For multi stream video analytics, is it possible to create threads and thread blocks and do inference for every stream on a different thread using TensorRT inference engine in C++ as we wish?
Hi,
Please refer below link:
https://docs.nvidia.com/deeplearning/sdk/tensorrt-best-practices/index.html#optimize-performance
Here is a tutorial for your reference for executing with multiple CUDA stream.
Deepstream SDK:
Deepstream reference apps:
Thanks
First of all thanks a lot for your response.
As per the document for TensorRT and slides for Cuda streams says I created multiple streams and multiple execution context and checked the output in visual profiler.

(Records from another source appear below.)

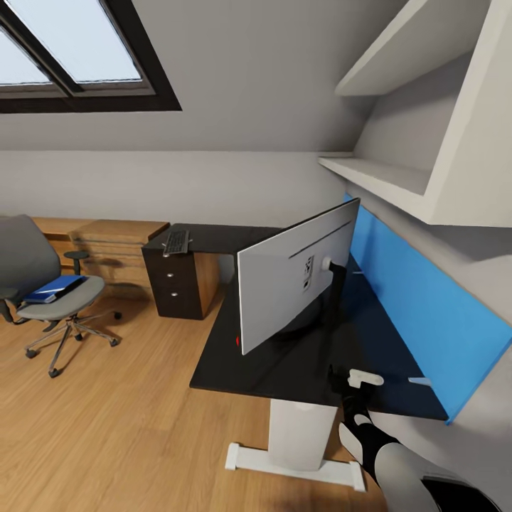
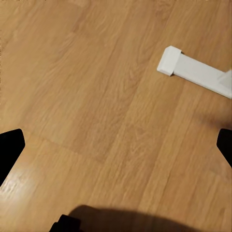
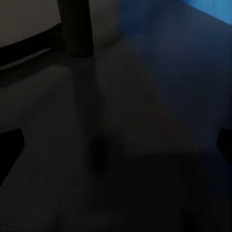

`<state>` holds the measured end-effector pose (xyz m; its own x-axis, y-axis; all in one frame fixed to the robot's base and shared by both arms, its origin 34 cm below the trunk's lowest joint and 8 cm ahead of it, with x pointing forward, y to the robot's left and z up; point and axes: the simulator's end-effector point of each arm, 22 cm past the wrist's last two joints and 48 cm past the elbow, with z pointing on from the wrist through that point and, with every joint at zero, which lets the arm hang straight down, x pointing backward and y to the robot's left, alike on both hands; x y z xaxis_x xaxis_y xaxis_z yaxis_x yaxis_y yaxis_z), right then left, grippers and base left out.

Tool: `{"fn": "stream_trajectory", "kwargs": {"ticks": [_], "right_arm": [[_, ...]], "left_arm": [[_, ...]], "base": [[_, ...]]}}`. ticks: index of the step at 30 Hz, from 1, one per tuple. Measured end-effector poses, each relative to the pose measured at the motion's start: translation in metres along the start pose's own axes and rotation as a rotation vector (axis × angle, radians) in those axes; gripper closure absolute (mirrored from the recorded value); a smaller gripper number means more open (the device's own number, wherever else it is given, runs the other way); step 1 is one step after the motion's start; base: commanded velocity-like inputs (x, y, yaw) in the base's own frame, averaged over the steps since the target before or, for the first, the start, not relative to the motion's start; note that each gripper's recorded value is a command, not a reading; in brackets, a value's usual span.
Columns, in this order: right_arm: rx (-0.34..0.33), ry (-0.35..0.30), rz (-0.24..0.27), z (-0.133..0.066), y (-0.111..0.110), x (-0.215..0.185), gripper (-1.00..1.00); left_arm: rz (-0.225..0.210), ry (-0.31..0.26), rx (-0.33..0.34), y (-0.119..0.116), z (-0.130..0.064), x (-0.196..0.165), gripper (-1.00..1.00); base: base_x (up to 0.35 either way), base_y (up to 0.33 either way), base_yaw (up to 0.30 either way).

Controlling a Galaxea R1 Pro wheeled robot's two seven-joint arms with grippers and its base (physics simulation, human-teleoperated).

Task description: In the bedroom, organize the workspace by keeping the computer under the desk, ensuring the monitor is on the desk, placing the keyboard on the desk next to the monitor, placing the mouse on the desk next to the keyboard, moving the folder from the swivel chair onto the desk next to the mouse, stacking the notebook on top of the folder with the pen on top of the notebook, and positioning the swivel chair next to the desk.

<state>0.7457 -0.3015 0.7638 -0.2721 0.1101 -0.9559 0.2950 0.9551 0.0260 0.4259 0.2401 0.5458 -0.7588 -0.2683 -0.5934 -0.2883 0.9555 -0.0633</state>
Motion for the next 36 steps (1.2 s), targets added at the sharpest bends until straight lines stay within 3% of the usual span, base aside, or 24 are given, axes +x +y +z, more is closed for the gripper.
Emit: {"fn": "stream_trajectory", "kwargs": {"ticks": [16,27,36], "right_arm": [[-0.006,-0.003,0.007,-0.001,0.007,-0.001,-1.0],[0.0,0.024,0.011,0.009,0.009,-0.014,-1.0],[-0.01,0.103,-0.001,0.02,0.017,-0.029,-1.0]], "left_arm": [[0.0,-0.001,-0.003,0.002,0.0,-0.001,-1.0],[0.0,-0.001,-0.004,0.002,0.001,-0.001,-1.0],[0.001,-0.001,-0.003,0.002,0.0,-0.001,-1.0]], "base": [[-0.007,0.006,0.0],[-0.2,0.188,0.0],[-0.22,0.25,0.0]]}}
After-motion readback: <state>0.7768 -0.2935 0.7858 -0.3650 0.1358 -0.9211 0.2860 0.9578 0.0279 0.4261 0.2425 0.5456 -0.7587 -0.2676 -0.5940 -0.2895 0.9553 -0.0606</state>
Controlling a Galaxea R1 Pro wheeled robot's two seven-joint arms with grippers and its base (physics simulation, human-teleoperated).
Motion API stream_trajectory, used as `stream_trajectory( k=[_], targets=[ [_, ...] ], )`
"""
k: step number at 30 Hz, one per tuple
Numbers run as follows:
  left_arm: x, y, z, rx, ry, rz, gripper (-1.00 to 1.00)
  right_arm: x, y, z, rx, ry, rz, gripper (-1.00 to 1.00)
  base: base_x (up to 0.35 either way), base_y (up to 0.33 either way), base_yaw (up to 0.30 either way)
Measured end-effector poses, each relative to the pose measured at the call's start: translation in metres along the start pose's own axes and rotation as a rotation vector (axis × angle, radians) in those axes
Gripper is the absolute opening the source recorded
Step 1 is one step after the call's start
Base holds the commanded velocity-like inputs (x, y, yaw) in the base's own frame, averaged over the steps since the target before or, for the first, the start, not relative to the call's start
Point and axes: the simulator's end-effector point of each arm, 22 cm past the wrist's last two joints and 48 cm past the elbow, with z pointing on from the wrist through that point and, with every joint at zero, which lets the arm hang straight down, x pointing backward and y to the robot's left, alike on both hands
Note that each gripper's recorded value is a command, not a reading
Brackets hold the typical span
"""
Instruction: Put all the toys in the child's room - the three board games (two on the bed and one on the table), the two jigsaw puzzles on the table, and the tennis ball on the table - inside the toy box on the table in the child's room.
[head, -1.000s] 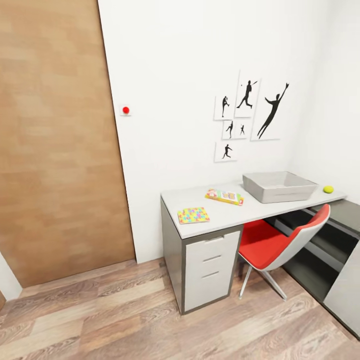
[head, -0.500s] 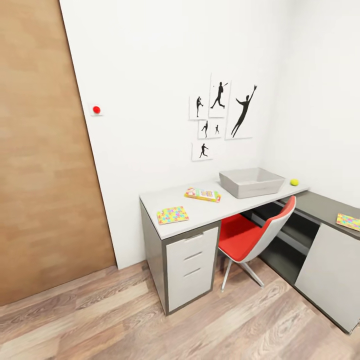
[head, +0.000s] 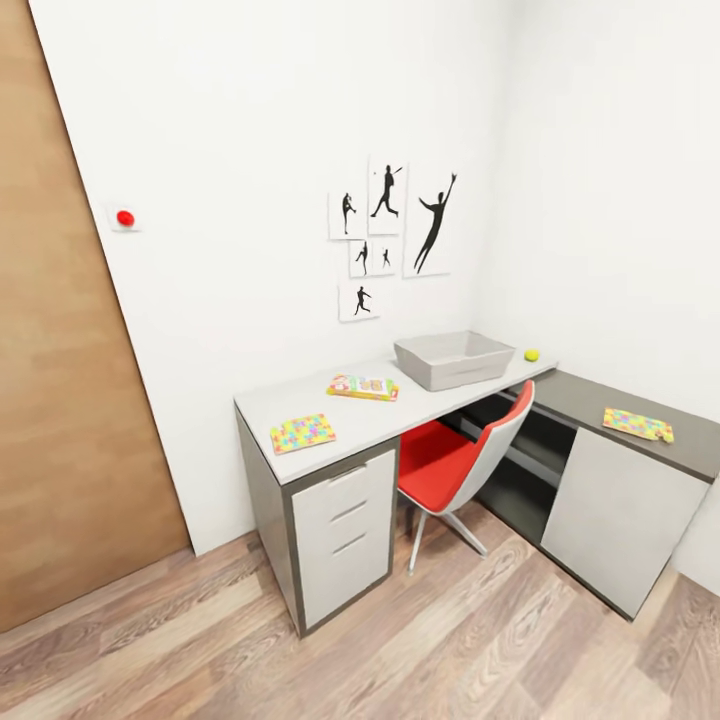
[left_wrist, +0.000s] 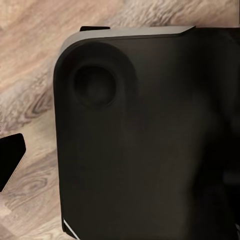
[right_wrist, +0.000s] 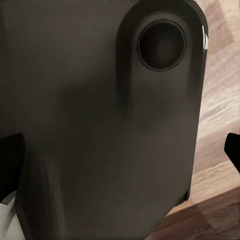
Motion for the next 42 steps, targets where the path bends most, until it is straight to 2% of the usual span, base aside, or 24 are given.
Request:
stream_trajectory(
  k=[22,42],
  targets=[
    [-0.0001,-0.0001,0.0000,0.002,0.000,0.018,1.00,-0.0014,0.0000,0.0000,0.000,-0.006,0.000,1.00,0.000,0.000,-0.280],
    [-0.0001,0.0008,0.0000,0.000,0.000,0.018,1.00,-0.0058,0.0000,-0.0001,0.000,-0.026,0.000,1.00,0.000,0.000,-0.280]
  ],
)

This is the code within my inference function, where I have used BufferManager from buffer.h library which was provided with tensorrt samples.
cudaProfilerStart();
buffers.copyInputToDeviceAsync(stream1);
buffers2.copyInputToDeviceAsync(stream2);
// Execute the inference work
context->enqueue(mParams.batchSize, buffers.getDeviceBindings().data(),stream1,nullptr);
context2->enqueue(mParams.batchSize, buffers2.getDeviceBindings().data(),stream2,nullptr);
// Copy data from device output buffers to host output buffers
buffers.copyOutputToHostAsync(stream1);
buffers2.copyOutputToHostAsync(stream2);
cudaProfilerStop();
As you can see, I have separate stream, separate buffer and separate execution context to inference 2 images. But when I checked the visual profiler results both the executions (inference) did not happen simultaneously.
Can you please explain me what went wrong here?
Hi,
Unless otherwise specified all calls are placed into a default stream, often referred to as “Stream 0”. It has special synchronization rules:
- Synchronous with all streams
- Operations in stream 0 cannot overlap other streams
You avoid this you need to createsStreams with non-blocking flag set
— cudaStreamCreateWithFlags(&stream,cudaStreamNonBlocking)
Please refer this link:
http://on-demand.gputechconf.com/gtc/2014/presentations/S4158-cuda-streams-best-practices-common-pitfalls.pdf
It might also be due to low GPU compute space to run multiple streams. Please check the memory consumption of each stream.
Thanks